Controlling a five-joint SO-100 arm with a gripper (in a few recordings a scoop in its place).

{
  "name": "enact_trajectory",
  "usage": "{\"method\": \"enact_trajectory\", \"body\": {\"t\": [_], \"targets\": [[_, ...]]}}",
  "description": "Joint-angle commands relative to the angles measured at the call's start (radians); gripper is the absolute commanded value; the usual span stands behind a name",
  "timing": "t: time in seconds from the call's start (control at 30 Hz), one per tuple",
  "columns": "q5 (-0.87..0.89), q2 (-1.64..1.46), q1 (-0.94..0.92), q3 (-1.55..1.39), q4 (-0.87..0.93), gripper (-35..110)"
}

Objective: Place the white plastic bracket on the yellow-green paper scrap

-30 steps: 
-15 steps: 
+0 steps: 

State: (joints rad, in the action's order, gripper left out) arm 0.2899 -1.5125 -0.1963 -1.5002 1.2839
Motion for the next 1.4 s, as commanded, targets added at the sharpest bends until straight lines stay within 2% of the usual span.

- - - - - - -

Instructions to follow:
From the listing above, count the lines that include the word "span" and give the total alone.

Finished task:
2